Breakfast. I made breakfast in the neat little kitchen, glancing on occasion at the three red roses in the vase on the table. Beautiful buds, beginning to open, wine red petals softly unfolding. I would never see them at full bloom. The days remaining for my trip were numbered, and they didn't even take up one hand.
This afternoon, I would be meeting Ilga. Like most everyone here, she was a friend since near forever, from that first trip here. On my second trip, with my fiance beside me, the man who would become the father of my children, we bounded around town as three couples. The two of us, Ilga and her husband, and another couple. Giddy youth. We literally danced through the streets of Old Town. Soviet years, but we accepted no rules, made our own, and we walked, danced, three couples across, arm in arm, beautiful and young and silly and free no matter what our surroundings...
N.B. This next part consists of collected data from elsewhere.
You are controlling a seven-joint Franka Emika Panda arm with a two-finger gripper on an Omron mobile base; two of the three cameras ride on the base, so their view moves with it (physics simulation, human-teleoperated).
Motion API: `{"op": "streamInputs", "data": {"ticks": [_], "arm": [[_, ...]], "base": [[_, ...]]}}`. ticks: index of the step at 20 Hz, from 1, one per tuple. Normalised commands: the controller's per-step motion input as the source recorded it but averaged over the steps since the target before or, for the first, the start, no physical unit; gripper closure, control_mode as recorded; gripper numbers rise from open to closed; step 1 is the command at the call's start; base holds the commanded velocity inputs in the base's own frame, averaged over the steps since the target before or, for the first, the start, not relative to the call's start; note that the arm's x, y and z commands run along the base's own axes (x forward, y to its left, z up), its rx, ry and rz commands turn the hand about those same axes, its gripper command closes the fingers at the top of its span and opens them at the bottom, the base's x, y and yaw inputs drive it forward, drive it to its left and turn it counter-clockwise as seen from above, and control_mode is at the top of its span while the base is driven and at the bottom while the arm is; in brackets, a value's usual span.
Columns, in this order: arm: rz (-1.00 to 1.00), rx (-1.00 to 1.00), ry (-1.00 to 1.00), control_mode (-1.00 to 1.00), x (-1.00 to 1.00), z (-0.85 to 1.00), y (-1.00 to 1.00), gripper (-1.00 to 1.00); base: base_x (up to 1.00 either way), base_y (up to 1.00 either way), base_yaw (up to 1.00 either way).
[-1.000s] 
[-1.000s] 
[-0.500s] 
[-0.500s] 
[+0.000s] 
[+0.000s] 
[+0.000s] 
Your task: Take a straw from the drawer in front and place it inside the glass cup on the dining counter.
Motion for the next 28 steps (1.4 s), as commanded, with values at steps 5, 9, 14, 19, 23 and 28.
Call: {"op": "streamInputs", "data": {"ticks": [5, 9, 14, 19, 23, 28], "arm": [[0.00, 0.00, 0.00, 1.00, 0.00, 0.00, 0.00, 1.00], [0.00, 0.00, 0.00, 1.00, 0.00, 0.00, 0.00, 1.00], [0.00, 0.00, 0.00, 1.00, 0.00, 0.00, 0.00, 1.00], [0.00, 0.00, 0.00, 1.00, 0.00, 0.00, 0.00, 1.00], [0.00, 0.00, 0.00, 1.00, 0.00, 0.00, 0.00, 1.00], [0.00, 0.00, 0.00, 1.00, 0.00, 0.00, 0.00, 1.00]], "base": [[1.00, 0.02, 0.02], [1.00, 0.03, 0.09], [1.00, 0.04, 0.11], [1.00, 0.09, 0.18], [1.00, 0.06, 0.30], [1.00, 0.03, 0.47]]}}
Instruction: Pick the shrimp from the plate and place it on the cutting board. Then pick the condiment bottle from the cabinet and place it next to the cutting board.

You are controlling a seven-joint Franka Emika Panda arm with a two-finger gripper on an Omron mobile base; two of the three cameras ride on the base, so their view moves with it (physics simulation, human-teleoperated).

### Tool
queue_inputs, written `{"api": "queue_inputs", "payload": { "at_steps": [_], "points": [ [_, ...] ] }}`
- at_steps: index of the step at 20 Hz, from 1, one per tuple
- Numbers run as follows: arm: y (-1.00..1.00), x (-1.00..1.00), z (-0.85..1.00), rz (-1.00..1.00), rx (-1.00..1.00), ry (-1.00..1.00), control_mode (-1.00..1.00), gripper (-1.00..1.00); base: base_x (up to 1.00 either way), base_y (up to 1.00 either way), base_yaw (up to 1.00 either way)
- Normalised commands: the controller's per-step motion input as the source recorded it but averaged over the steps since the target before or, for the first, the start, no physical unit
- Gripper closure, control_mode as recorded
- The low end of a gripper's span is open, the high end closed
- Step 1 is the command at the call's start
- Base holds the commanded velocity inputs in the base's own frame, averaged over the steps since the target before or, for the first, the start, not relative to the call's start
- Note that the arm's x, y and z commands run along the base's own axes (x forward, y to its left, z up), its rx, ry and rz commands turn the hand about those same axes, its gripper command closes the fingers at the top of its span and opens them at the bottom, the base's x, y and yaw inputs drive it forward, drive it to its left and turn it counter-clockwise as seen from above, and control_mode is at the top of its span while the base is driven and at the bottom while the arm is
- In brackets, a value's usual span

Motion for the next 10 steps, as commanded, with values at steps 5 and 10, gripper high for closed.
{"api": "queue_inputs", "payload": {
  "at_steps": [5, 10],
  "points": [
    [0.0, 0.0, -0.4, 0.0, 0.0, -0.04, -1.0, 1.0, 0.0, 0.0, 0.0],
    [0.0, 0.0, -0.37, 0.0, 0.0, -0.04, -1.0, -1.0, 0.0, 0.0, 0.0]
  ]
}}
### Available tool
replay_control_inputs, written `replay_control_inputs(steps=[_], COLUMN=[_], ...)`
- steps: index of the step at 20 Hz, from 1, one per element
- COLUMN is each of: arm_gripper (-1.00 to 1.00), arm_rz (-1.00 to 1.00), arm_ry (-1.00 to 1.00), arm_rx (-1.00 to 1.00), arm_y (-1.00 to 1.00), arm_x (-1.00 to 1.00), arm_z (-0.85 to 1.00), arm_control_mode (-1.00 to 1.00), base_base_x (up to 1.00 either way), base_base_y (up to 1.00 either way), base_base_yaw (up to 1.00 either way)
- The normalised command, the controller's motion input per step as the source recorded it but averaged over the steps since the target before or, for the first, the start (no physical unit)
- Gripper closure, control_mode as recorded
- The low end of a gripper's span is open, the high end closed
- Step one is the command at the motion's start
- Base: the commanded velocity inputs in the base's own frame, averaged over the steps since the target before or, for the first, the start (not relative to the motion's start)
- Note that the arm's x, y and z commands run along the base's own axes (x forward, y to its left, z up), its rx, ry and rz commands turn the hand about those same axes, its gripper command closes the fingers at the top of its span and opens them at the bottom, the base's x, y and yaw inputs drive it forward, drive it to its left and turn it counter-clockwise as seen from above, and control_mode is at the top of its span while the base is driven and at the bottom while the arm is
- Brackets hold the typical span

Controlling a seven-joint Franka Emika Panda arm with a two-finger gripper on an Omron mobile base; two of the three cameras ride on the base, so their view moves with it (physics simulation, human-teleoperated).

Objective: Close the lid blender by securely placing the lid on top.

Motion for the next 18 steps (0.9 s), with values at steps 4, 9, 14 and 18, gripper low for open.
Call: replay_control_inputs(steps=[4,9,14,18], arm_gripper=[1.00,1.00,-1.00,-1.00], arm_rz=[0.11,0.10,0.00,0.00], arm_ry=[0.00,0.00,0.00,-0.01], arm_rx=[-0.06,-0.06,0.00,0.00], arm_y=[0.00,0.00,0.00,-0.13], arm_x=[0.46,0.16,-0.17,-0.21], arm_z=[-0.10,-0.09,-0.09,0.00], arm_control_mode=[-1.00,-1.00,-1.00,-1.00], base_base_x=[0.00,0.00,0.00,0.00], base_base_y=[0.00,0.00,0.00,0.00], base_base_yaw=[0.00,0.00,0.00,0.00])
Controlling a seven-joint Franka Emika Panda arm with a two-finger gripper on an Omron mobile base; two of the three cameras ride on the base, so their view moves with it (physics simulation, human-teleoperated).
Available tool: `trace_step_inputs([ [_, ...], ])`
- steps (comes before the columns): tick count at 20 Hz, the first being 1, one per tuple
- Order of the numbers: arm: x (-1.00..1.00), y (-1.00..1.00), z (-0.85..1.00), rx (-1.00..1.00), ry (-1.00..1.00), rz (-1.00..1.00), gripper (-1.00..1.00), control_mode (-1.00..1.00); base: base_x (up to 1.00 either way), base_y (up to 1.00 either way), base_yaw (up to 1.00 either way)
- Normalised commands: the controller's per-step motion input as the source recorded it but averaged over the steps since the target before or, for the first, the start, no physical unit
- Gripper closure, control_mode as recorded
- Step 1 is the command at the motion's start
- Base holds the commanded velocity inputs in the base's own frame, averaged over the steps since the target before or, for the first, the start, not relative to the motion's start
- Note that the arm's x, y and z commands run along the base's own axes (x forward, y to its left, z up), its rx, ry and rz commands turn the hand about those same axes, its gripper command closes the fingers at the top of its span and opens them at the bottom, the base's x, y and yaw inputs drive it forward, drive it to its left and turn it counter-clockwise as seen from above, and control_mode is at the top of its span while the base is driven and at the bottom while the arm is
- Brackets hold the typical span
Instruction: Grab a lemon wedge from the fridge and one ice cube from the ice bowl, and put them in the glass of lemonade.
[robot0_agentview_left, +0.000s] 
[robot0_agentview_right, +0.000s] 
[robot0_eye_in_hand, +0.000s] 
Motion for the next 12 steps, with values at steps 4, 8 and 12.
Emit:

Window shopping with Ilga for Latvian gifts
Ach, it is just my friend Ilga, I would grin and shrug. But I appreciated the private tours and inside pointers. She knew the best places in Riga. I would meet her this afternoon, and we would waste some pleasant time together.
With Ilga, I didn't have to work. For her, conversation was a rapid river, and I pulled back and let her catch me up on news of Riga, of the election results from the day before--the party Vienotiba had taken most votes--and on her own news. She chattered cheerily and happily and openly and with sparks flying. I sat back and let her talk, relieved to just take it all in for a day, and not be questioned, much.
We had lunch at Lido's Alus Seta, just off the Square, and I dipped my finger, naughtily, into mashed potatoes swimming in gailenu merce, a creamy sauce of mushrooms, can never have enough, and licked it. For all that I had been unplugged from news until now, now I caught up on much of it, Ilga my antennae to the world.
|Restaurant advertising its fresh fish|
Oh, just give me time. If I lived here, I thought, I'd know every nook and every cranny. I would be on first name basis with every Riga cat and mouse.
Just a few more days, I thought, as we walked, and I let my gaze swing high and low again. Take it all in. Couldn't get enough. These rooftops, these cobblestones, these shop windows, these winding alleys between pastel-painted buildings ...
Undeniably, much of my heart would remain here.
Ilga chattered on, and she tugged me into a pub now and then, doing a little bit of Sunday bar-hopping, to check out the ambiance. No, not this one. Nor this one, she said, deeming it too noisy. Where shall we go? To toast this re-meeting, this reunion, this promise for future meetings... and at last she found the place: Kiploku Krogs, the Garlic Pub.
Hmm? Garlic Pub?
Ilga explained it was a favorite, surely something unique (no argument from me), in that everything but everything in this quaint little place was infused, flavored, dipped, rolled, smothered, slathered, roasted, flavored, sprinkled, toasted, sauced with garlic. Even the vodka.
Ilga ordered for us, and I watched the tabletop fill with dishes of garlic in so many permutations that it was dazzling. And not one bit of scent to any of it ...
By the time I was home again, home, temporarily, in my apartment, evening darkened my windows and the silence of my rooms was welcome. I threw off my clothes and slipped back into my Keweenaw tee. I slipped a CD by Sting, On a Winter's Night ... into the stereo, this medieval music fitting the night, and I danced across the room, this time alone, this time with no one arm in arm with me, and the Daugava River just beyond, still flowing to the sea, and I danced, and I danced, in bare feet on the cool wood of the floor, my eyes closed, turning and swirling into my Riga night.